Anderson, an animated public speaker who can slip in and out voices as if she were in a Second City improv sketch, has been an outspoken critic of the Agency of Record tradition, the heartbeat of agency profit centers. ("There is nothing like the Dana Anderson show," Twitter’s president of global revenue Adam Bain, who recently brought her in to speak to Twitter’s staff, tells me. "She’s one of the most compelling storytellers in our industry.") Anderson believes the AOR model is not dead, but rather, complacent, bloated, assembly-line client-agency relationships will not survive the next era of advertising. "The old way of work is falling away. The number of creative partners has multiplied," says Anderson, whose agency partner org chart these days looks more like an amoeba than a grid. "We prefer to work in an eco-system that is much more organic."
Since ending its U.S. relationship with Draft, Oreo’s new creative partner, The Martin Agency (which has led its recent "Wonderfilled" campaign), has been taking creative risks to push itself, and its client. For example, last year one of Martin’s creatives was tooling around and made a bizarrely catchy Eminem-sounding rap video about Oreo’s "Cookie Balls" (a recipe that turns the cookie into a low-grade chocolate truffle), setting it to playful animation. They shared it with Janda Lukin, Oreo’s North American business head, who decided to green light it. Since, it’s wracked up over one million hits on YouTube. Then earlier this year Mondelez was gearing up to relaunch its Oreo Mini business, and unprompted, Martin’s team came up with a Seussian idea for a "mini mini Mart" mini-film where everything sold inside it is the size of an Oreo mini. Before even pitching the unusually charming concept to Oreo, the team built the physical store in Martin’s agency workshop. "Because they believed so much in it and because we'd given them the latitude to go and explore and play, they built an entire plywood prototype," says Lukin. "With our agency partners, there will be times where maybe I'm even personally a little uncomfortable, but I trust them. That's a really different place than we've been in the past."

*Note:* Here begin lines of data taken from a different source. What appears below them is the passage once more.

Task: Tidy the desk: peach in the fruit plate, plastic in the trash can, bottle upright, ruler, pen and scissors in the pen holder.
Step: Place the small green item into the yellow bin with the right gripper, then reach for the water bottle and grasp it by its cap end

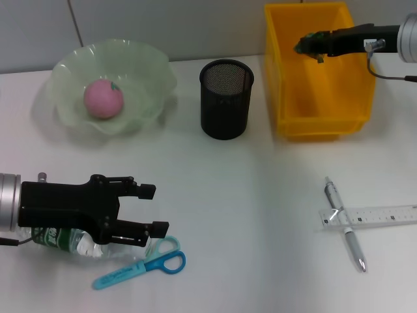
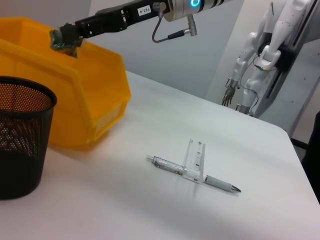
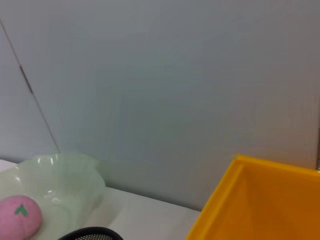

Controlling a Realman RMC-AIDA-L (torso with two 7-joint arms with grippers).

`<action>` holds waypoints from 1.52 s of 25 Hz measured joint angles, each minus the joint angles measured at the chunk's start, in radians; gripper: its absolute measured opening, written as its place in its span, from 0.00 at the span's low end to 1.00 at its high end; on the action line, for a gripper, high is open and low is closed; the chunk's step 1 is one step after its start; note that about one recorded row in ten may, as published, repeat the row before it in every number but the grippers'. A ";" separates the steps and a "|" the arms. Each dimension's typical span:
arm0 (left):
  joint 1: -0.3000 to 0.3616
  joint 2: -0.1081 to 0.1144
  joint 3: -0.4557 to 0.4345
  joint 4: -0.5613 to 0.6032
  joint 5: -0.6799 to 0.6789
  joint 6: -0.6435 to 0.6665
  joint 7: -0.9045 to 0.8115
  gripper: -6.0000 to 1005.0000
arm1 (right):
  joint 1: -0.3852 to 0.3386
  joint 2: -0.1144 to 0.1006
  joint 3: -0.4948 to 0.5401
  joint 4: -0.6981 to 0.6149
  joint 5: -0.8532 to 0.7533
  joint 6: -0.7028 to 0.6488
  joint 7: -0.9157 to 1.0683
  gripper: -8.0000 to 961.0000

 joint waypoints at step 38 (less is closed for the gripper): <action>-0.011 -0.002 -0.001 0.002 0.000 -0.012 0.022 0.84 | -0.102 0.007 0.010 -0.070 0.282 -0.337 -0.164 0.75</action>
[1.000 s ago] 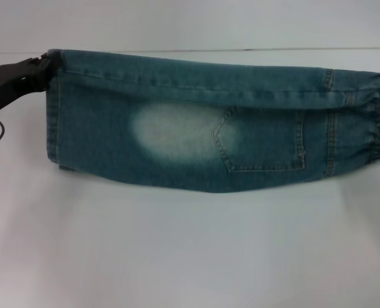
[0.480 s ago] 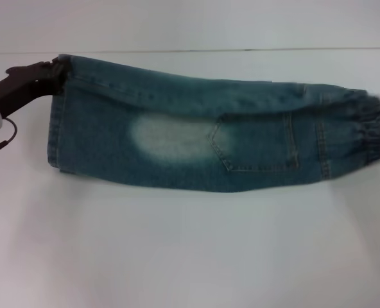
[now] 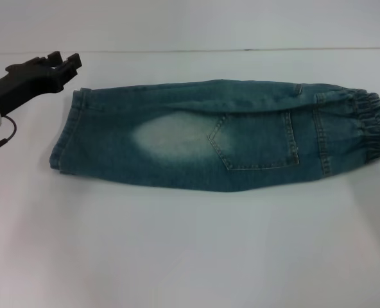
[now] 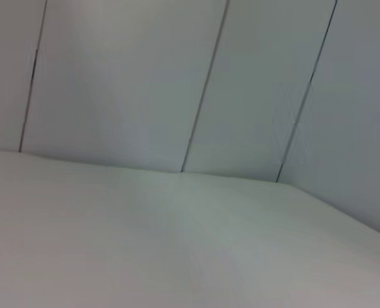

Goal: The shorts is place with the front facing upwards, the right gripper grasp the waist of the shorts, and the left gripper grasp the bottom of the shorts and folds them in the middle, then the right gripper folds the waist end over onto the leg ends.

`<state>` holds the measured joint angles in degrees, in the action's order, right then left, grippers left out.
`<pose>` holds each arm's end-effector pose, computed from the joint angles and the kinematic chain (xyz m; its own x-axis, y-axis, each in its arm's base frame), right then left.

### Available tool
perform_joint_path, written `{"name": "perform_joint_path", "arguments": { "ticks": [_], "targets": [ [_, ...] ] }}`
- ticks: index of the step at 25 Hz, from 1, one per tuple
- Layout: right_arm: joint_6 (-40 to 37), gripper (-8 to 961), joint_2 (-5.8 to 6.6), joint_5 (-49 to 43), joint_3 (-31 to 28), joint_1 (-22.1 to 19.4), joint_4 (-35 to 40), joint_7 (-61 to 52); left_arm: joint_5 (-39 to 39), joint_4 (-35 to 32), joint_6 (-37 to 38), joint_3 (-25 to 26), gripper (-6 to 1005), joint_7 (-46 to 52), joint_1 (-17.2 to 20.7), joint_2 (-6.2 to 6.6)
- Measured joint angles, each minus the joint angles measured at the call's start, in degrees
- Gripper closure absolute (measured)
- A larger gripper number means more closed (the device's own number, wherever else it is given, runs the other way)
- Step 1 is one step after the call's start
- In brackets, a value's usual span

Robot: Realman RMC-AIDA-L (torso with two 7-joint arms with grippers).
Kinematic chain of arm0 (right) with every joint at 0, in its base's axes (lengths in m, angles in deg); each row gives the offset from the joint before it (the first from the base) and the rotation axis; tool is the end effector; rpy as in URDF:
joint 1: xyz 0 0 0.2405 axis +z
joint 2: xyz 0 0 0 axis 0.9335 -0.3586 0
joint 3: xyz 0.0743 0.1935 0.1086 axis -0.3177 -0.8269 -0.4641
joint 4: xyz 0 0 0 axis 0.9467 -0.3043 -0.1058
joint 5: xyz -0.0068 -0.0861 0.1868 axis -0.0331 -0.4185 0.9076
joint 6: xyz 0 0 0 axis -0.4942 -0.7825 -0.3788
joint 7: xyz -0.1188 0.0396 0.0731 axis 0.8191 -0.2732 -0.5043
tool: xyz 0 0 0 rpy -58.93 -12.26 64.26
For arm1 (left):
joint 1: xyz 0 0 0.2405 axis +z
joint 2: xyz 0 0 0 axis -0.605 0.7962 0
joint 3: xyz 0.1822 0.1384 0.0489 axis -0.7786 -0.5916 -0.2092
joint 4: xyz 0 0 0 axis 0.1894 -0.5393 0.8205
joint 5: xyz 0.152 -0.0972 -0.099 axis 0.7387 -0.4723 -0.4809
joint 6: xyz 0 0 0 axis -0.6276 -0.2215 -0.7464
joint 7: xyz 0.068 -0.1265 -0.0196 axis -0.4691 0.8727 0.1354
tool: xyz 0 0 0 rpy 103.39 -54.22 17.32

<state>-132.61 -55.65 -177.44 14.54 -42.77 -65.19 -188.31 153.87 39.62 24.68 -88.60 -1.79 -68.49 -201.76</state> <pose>0.3536 0.3288 0.0636 -0.3206 -0.2952 -0.9000 -0.9445 0.0279 0.3273 -0.2683 0.3808 0.0388 0.5889 0.3181 0.7429 0.7838 -0.4491 -0.4290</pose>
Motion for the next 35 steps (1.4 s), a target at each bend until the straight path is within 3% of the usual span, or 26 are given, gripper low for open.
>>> {"name": "perform_joint_path", "arguments": {
  "ticks": [5, 8, 11, 13, 21, 26, 32, 35],
  "targets": [
    [-5.93, 359, 0.94, -2.55, 4.68, -4.26, 4.74, 0.03, 0.56, -3.40, 8.25, -2.05, 533, 0.20, 1.70, 0.03],
    [-8.60, 292, 1.88, -6.99, 8.16, -6.08, 7.96, -0.37, 3.43, -6.77, 10.34, -7.70, 402, 3.30, 2.52, 0.11],
    [-10.46, 127, 3.08, -12.68, 10.02, -6.60, 10.00, -0.89, 9.88, -10.71, 10.39, -14.56, 283, 6.52, 2.61, -0.11],
    [-10.93, 127, 3.23, -14.94, 10.25, -6.60, 10.87, -0.95, 10.87, -11.20, 9.50, -17.45, 204, 6.70, 2.47, -0.42],
    [-10.47, 129, 2.30, -16.11, 11.69, -6.01, 12.45, 0.28, 3.03, -8.54, 3.48, -24.25, 113, 4.32, 2.38, -0.78],
    [-10.20, 130, 2.27, -16.14, 11.50, -5.88, 14.14, -0.18, -6.48, -2.58, -0.45, -26.90, 226, -5.71, 2.20, -0.80],
    [-7.89, 131, 2.26, -16.12, 11.90, -5.09, 15.14, -0.89, -14.73, 1.76, -2.65, -28.35, 454, -13.33, 1.78, -0.80],
    [-5.73, 132, 2.24, -16.16, 13.00, -4.19, 15.15, -1.04, -15.73, 2.45, -3.34, -28.77, 633, -13.68, 1.29, -0.80]
  ]
}}
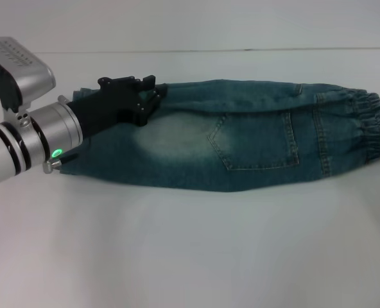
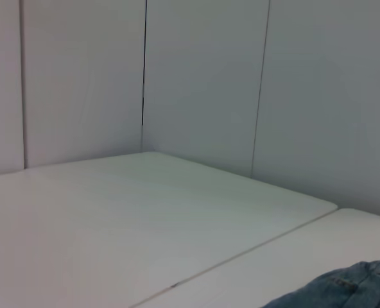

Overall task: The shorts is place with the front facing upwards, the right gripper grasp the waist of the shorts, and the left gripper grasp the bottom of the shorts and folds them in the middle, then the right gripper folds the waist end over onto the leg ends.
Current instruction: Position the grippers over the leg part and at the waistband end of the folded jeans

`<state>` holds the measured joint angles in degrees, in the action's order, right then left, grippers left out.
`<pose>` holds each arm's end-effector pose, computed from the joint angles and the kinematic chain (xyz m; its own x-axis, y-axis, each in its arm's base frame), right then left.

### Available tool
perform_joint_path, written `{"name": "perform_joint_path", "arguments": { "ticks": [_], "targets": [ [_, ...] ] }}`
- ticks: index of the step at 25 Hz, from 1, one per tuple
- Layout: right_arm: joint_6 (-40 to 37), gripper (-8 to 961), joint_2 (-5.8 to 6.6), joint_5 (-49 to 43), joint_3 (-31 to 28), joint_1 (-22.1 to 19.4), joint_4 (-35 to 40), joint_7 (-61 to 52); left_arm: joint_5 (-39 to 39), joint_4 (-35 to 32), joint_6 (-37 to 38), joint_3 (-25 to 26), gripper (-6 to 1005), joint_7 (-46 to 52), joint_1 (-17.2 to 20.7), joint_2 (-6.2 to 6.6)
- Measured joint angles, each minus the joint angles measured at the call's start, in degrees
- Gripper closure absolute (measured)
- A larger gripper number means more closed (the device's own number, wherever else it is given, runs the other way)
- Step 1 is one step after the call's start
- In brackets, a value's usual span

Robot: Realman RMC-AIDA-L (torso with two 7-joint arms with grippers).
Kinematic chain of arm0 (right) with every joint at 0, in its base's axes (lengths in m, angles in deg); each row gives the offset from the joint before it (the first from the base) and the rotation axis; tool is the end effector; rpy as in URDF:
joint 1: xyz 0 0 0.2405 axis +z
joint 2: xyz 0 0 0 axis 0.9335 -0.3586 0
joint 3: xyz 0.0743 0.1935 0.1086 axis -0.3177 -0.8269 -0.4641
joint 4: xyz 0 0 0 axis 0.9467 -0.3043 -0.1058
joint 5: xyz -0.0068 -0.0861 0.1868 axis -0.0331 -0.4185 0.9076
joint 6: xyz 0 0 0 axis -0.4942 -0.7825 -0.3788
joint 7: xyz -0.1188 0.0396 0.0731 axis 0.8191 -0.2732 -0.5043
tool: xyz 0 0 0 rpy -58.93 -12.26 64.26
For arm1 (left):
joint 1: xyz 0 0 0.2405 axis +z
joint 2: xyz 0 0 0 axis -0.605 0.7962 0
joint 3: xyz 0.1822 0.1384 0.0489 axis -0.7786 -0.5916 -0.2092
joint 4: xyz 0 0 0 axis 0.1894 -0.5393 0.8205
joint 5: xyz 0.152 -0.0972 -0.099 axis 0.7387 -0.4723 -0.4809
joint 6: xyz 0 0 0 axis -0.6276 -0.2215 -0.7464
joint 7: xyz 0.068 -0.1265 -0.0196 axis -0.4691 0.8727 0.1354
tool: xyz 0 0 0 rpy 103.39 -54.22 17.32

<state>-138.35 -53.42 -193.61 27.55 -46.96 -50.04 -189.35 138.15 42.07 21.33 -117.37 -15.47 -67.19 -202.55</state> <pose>0.3597 0.3108 0.0839 0.1255 -0.5804 -0.8046 -0.9917 -0.0961 -0.0854 -0.2126 0.3699 -0.0332 0.7781 0.2067 0.5932 0.5317 -0.7196 -0.4466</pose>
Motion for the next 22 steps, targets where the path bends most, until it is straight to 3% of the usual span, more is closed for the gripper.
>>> {"name": "perform_joint_path", "arguments": {
  "ticks": [8, 16, 22],
  "targets": [
    [3.36, 133, 0.58, -0.87, 4.64, 2.04, -0.45, -2.55, -0.53, 0.29, -2.55, -2.51, 890, 0.28, -0.27, 0.00],
    [3.61, 135, 0.17, -4.15, 5.33, 3.75, -0.55, -5.26, -0.58, 0.30, -2.44, -2.63, 1001, 0.15, -0.20, 0.00],
    [3.92, 243, 0.40, -9.62, 5.36, 5.44, -0.58, -8.56, -0.67, 0.34, -2.07, -2.68, 999, -0.06, -0.21, 0.00]
  ]
}}
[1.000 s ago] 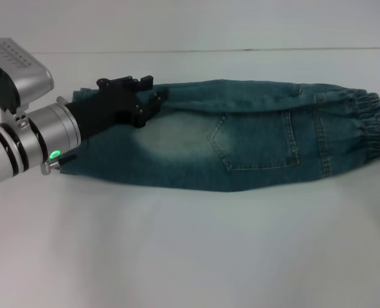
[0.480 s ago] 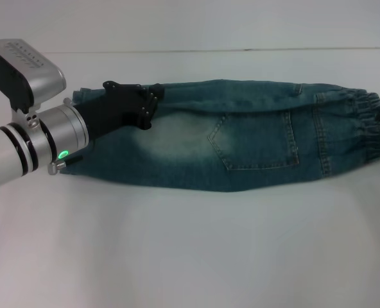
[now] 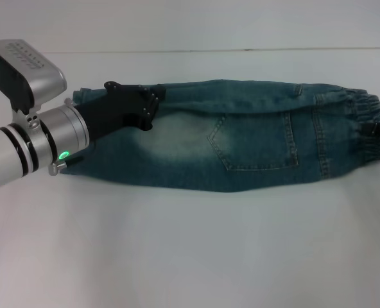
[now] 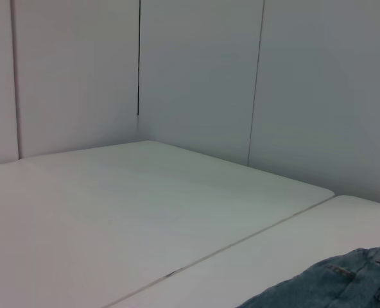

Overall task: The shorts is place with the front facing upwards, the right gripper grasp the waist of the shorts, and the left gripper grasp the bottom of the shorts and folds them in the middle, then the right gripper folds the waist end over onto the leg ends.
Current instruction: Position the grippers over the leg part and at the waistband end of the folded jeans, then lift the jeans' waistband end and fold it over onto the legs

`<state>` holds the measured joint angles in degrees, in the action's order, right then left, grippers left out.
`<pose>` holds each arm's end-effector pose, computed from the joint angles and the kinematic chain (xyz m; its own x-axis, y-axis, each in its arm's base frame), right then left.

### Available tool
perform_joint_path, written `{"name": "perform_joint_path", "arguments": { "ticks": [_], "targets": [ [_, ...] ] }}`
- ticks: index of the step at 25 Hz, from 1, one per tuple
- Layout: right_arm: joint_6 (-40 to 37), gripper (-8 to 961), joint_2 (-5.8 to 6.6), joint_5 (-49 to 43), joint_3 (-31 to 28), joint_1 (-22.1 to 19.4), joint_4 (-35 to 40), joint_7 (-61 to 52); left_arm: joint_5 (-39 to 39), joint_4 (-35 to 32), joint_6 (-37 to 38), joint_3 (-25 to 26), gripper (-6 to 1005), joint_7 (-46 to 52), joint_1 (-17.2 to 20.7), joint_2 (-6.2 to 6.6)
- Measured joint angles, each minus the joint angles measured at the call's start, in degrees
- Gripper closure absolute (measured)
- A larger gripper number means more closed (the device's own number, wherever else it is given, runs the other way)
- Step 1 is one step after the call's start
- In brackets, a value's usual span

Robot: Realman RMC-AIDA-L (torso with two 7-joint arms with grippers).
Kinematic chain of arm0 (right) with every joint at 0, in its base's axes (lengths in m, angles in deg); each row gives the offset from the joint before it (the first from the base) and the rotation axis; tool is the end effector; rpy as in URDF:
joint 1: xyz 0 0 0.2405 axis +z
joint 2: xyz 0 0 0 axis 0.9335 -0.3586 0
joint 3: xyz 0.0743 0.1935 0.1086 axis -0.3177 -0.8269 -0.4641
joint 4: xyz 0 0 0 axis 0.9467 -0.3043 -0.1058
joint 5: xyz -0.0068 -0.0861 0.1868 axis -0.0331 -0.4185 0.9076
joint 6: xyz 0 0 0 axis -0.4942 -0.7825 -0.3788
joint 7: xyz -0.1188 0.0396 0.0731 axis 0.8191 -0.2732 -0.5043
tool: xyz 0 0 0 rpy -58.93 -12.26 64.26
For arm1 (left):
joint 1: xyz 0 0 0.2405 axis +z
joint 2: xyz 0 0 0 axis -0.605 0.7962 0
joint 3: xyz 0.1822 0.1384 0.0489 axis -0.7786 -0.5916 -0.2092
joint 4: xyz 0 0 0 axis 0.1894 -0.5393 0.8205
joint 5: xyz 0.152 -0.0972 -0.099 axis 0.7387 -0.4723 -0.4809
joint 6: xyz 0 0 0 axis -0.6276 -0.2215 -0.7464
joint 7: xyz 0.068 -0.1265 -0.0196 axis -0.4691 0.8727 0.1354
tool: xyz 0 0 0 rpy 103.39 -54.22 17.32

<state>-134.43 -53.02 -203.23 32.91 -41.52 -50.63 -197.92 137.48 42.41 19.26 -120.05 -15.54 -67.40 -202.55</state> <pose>0.3439 0.3362 0.0620 0.1500 -0.7133 -0.6846 -0.9880 -0.0816 -0.1314 -0.2111 0.3700 -0.0405 0.7927 0.2149 0.5704 0.5211 -0.7244 -0.4513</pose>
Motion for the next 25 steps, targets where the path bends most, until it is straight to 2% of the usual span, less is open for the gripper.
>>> {"name": "perform_joint_path", "arguments": {
  "ticks": [11, 13, 16, 21, 25],
  "targets": [
    [-1.44, 495, -0.42, -0.58, 0.69, 0.80, 0.59, 4.77, -3.02, 0.37, 0.82, -1.13, 1000, -0.61, 0.37, 0.00],
    [-3.14, 593, -0.08, 0.96, 0.46, 0.48, 0.79, 5.06, -4.74, 1.30, 0.68, -1.67, 1000, -1.95, 0.37, 0.00],
    [-5.79, 741, 0.65, 3.57, 0.42, -0.15, 0.80, 5.57, -8.33, 3.30, 0.69, -2.42, 1000, -4.83, 0.25, 0.00],
    [-7.84, 896, 1.01, 4.79, 0.00, -0.63, 1.44, 5.58, -17.59, 8.04, 0.77, -5.00, 1000, -11.09, -0.58, 0.00],
    [-9.20, 896, 0.97, 4.86, 0.07, -0.73, 1.77, 5.23, -25.98, 12.89, 0.24, -8.13, 999, -17.02, -2.18, 0.00]
  ]
}}
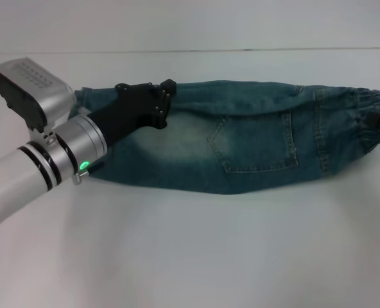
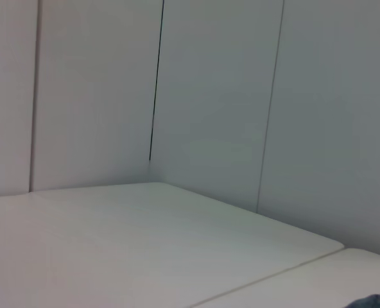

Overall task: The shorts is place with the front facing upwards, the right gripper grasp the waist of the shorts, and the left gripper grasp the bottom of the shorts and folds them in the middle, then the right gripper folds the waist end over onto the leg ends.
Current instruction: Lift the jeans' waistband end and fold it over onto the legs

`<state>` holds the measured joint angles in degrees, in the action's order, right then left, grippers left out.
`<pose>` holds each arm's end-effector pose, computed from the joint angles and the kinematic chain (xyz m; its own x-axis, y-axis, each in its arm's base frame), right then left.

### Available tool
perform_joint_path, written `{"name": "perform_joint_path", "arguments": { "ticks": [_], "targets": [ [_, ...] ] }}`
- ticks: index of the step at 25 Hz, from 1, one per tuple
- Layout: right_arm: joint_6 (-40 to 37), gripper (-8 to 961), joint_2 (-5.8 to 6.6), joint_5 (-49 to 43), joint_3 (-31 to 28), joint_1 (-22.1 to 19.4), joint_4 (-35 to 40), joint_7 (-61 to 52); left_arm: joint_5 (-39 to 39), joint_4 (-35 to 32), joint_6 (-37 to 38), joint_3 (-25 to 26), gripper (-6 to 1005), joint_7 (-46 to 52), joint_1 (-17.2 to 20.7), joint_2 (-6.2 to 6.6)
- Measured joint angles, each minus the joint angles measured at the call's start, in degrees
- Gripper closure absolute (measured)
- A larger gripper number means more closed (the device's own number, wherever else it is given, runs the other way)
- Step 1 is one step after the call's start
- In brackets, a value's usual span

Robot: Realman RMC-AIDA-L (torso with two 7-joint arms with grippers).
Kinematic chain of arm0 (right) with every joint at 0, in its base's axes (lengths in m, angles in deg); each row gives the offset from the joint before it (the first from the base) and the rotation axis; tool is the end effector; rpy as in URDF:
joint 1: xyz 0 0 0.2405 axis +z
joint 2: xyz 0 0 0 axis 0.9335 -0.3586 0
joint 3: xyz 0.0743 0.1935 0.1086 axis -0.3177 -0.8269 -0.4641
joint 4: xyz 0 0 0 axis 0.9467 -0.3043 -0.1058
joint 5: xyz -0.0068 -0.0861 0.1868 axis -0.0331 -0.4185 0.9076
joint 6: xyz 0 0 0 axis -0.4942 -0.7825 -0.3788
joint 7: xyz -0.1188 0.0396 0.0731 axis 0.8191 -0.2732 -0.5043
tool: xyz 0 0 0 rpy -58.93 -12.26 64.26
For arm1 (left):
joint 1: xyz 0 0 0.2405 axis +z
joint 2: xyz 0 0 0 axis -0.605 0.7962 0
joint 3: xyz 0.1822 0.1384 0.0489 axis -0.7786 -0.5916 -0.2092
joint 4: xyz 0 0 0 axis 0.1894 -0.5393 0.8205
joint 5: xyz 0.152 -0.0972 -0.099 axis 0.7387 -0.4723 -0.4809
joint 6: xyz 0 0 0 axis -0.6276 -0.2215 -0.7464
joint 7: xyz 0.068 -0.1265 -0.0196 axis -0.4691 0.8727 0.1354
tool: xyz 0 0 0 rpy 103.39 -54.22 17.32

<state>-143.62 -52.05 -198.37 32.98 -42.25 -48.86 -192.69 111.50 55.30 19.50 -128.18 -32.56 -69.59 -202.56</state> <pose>0.3239 0.3319 0.0739 0.2377 -0.6872 -0.6864 -0.9651 -0.2473 -0.0866 -0.2083 0.3619 -0.0636 0.7128 0.1733 0.6796 0.5817 -0.6875 -0.4348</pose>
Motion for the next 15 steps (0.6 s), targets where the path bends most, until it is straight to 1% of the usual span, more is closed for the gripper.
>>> {"name": "perform_joint_path", "arguments": {
  "ticks": [4, 6, 9, 10, 12, 15],
  "targets": [
    [-4.14, 896, -0.13, -0.01, -0.11, -0.53, 2.95, -1.67, -7.73, 5.79, -0.21, -1.86, 999, -5.46, -2.30, 0.00],
    [-7.21, 896, -0.85, 0.07, -0.32, -1.15, 5.97, -3.07, -8.50, 6.44, -0.23, -2.05, 999, -6.09, -2.55, 0.00],
    [-12.89, 896, -2.24, 1.24, -1.32, -1.76, 12.10, -4.78, -9.74, 7.30, -0.25, -2.41, 998, -6.79, -2.81, 0.00],
    [-14.75, 896, -2.43, 2.02, -1.65, -1.83, 13.66, -5.39, -10.18, 7.64, -0.25, -2.65, 998, -6.88, -2.94, 0.00],
    [-18.45, 895, -2.55, 4.24, -2.10, -1.87, 16.07, -7.15, -11.28, 8.49, -0.25, -3.47, 998, -7.14, -3.40, 0.00],
    [-23.15, 895, -1.95, 7.16, -2.18, -1.37, 18.72, -10.51, -13.21, 10.39, -0.25, -5.54, 998, -8.25, -4.90, 0.00]
  ]
}}
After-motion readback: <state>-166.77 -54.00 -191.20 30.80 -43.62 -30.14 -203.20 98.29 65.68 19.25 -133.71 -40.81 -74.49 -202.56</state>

Mondelez marketers believe getting out of their comfort zone has paid off. The company says that globally, it's seeing measurable returns on its investment in digital marketing. "Our efforts in digital are driving 2x ROI on a global level," says Bough. In 2013, the year it launched its "Wonderfilled" campaign, Oreo's North American business grew in the double-digits (however, growth can be attributed to everything from marketing to product innovation to shelf displays). While Anderson says continuing to push aggressively on areas like mobile is important, she believes the most vital trait of CMOs in the future will be their threshold for flexibility and appetite for the unknown. "The most critical characteristic of a CMO going forward," says Anderson, "is agility." Aptly, in July, CMO West took on a smaller role at Mondelez—and in September Anderson was ordained the company's new CMO.